For many of the students in the class this spring, nature is a place where their minds could grow quiet and they could begin to find this space. The same could be said for many of us here today. It was Thomas Berry who said, “Without the soaring birds, the great forests, the sounds and coloration of insects, the free-flowing streams, the flowering fields, the sight of the clouds by day and the stars by night, we become impoverished in all that makes us human. ” I think it was at Williams that I began to discover this for myself, hiking in the Hopkins Forest or somewhere else in the mountains around us. Even death, in nature, is not such a great divide. It’s all around, and it gives rise to such beauty that we somehow sit with it more easily.

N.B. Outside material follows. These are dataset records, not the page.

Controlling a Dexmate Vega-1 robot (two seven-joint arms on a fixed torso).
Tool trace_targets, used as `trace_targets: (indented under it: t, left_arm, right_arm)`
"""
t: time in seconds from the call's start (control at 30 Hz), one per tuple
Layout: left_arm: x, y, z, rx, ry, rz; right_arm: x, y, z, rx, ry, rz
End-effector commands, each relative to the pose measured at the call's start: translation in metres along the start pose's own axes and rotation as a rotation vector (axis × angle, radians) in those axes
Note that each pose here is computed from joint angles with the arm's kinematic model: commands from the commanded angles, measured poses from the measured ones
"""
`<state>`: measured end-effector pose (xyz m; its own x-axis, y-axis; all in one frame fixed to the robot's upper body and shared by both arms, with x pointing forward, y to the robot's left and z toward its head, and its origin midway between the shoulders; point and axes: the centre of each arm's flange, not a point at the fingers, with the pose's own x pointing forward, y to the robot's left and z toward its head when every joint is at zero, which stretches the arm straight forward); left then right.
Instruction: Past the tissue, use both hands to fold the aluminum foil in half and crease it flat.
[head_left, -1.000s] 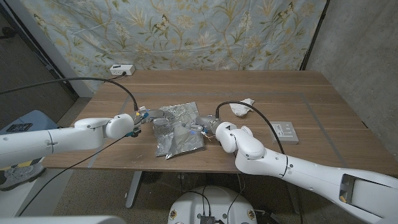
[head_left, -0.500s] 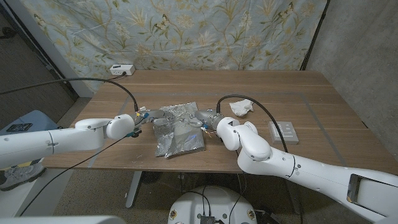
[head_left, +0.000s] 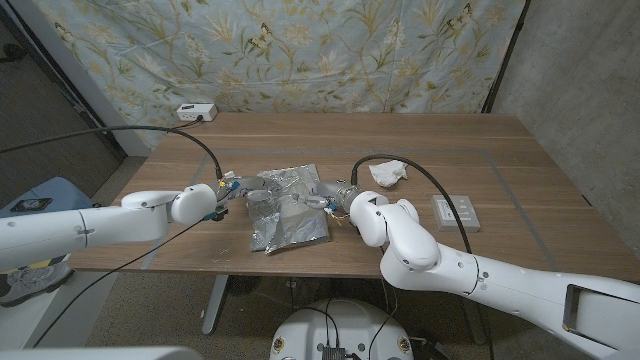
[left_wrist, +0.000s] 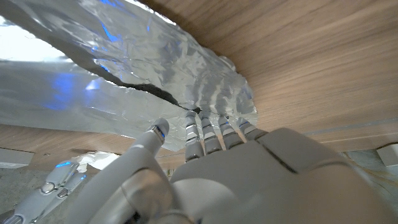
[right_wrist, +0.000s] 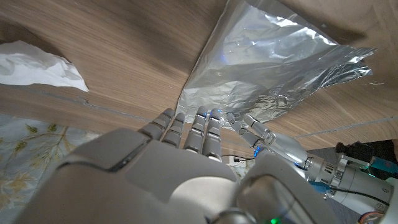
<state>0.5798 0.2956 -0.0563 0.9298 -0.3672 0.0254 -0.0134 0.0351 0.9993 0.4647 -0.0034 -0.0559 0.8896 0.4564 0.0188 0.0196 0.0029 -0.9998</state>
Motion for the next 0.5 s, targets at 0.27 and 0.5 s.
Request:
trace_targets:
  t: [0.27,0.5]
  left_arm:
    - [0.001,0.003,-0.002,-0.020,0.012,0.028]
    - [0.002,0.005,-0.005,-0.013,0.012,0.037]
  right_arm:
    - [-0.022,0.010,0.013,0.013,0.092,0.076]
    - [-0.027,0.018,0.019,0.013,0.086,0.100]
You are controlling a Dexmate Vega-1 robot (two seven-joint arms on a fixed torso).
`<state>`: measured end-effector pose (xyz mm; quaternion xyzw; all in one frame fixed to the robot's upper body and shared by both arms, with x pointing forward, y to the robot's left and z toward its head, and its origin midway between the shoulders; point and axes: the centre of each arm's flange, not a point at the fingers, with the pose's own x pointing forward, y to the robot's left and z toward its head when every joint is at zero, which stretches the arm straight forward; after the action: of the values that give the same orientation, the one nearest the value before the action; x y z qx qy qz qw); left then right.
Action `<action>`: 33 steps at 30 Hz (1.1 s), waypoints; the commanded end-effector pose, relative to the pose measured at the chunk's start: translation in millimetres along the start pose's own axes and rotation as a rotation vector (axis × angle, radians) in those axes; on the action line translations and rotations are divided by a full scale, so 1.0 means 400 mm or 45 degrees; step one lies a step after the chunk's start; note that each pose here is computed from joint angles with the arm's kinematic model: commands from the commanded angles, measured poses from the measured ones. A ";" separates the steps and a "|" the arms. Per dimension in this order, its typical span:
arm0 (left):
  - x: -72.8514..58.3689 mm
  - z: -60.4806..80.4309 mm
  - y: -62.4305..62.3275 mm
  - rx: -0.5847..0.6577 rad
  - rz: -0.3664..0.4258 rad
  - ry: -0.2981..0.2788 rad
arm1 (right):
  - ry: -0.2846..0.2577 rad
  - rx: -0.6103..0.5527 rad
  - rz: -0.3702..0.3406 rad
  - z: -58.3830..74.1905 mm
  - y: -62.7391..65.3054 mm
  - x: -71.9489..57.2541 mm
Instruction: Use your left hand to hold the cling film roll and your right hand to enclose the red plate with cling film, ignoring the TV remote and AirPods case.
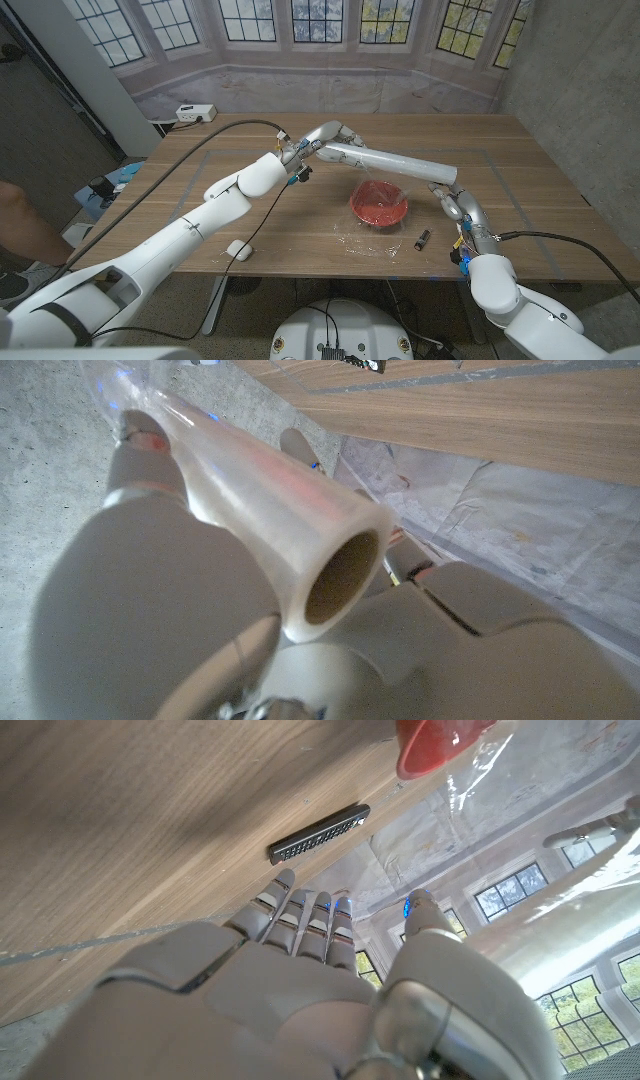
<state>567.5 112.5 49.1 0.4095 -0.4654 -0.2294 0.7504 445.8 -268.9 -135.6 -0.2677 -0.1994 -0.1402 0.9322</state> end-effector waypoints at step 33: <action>0.037 -0.063 0.007 0.096 -0.001 -0.082 | -0.024 -0.014 0.062 0.119 0.017 -0.162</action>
<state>588.4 111.4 53.2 0.4282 -0.4957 -0.2302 0.7197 386.7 -238.2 -131.6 -0.2679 -0.2039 -0.1241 0.9334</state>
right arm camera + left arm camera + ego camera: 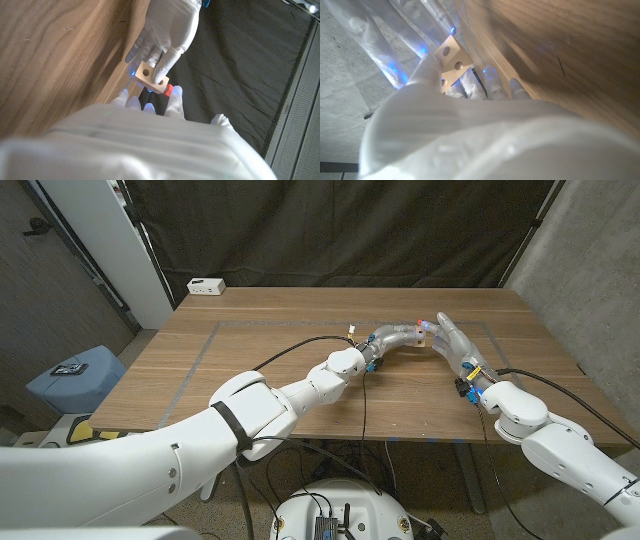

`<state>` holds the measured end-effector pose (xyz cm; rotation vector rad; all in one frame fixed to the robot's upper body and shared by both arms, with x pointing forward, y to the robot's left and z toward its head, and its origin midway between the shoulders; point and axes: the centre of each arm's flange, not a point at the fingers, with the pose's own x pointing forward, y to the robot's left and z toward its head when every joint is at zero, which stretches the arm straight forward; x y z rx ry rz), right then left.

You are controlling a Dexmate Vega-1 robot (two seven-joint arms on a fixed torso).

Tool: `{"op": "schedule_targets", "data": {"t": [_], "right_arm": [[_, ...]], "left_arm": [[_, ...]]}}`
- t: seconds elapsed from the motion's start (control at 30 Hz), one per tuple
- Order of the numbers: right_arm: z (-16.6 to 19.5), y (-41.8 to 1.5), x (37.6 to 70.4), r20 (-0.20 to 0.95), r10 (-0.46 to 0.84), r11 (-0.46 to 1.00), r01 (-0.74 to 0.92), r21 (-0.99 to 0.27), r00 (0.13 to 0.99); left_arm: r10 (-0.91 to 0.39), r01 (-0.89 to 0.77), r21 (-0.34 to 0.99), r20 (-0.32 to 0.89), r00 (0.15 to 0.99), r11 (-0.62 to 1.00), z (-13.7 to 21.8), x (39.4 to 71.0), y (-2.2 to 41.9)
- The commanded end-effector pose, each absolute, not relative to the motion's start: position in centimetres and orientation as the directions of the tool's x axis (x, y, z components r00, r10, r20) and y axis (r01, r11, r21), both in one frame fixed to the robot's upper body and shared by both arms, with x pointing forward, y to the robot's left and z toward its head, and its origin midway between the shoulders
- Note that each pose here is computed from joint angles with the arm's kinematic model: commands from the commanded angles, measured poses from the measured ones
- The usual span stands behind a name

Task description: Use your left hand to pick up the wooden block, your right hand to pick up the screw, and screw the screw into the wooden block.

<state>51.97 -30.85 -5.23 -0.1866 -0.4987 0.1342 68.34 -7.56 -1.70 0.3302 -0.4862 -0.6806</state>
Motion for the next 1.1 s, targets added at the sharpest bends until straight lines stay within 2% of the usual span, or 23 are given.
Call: {"op": "schedule_targets", "data": {"t": [0.03, 1.1], "right_arm": [[-5.0, -31.5, 51.4, 0.473, 0.136, 0.980, -0.049, -0.191, 0.870], [-5.3, -33.0, 52.1, 0.476, 0.078, 0.987, 0.000, -0.161, 0.876]], "left_arm": [[-0.672, 0.516, 0.450, 0.329, 0.664, 0.729, -1.7, 68.3, -7.3], [-0.667, 0.466, 0.496, 0.390, 0.634, 0.733, -1.5, 67.7, -6.6]]}}
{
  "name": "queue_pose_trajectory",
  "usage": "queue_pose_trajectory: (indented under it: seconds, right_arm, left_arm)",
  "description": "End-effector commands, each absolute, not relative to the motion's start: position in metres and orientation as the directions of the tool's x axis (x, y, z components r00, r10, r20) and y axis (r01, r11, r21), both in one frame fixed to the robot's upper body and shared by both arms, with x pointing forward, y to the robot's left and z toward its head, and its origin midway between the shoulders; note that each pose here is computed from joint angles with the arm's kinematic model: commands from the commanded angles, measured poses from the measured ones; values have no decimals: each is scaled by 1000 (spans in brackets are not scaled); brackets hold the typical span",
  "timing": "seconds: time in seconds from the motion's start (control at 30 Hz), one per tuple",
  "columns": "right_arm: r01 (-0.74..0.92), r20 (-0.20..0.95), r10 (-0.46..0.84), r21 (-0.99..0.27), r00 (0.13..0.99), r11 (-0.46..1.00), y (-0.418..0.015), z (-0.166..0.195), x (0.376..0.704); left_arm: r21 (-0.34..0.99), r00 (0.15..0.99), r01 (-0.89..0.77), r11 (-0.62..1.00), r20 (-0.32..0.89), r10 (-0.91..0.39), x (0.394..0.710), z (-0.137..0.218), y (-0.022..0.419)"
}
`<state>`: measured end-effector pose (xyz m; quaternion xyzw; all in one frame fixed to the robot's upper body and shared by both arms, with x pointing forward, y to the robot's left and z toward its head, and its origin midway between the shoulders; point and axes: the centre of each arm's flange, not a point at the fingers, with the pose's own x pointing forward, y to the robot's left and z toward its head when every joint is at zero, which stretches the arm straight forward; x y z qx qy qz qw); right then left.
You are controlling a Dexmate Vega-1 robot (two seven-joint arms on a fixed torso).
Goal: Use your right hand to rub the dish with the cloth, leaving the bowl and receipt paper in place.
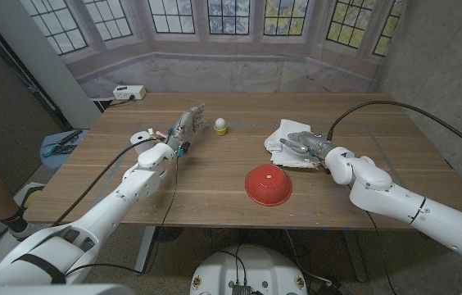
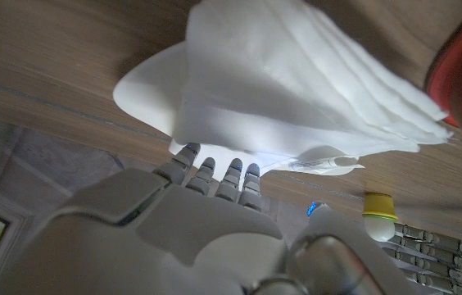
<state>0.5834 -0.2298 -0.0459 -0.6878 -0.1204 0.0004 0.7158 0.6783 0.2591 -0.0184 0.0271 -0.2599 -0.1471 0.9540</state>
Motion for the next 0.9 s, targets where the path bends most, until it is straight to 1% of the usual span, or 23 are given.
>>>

The power of a waterfall or a gathering storm or a rising sea reminds us of something both within and greater than ourselves. We are drawn to the calm of a lake or the ocean at sunset because we feel it within ourselves then. We are not separate, either from each other or from nature, and we forget this to our great suffering and eventually to the loss of our humanity. This peace belongs to us, but taking the time to see it is up to us. We can only know that it is here.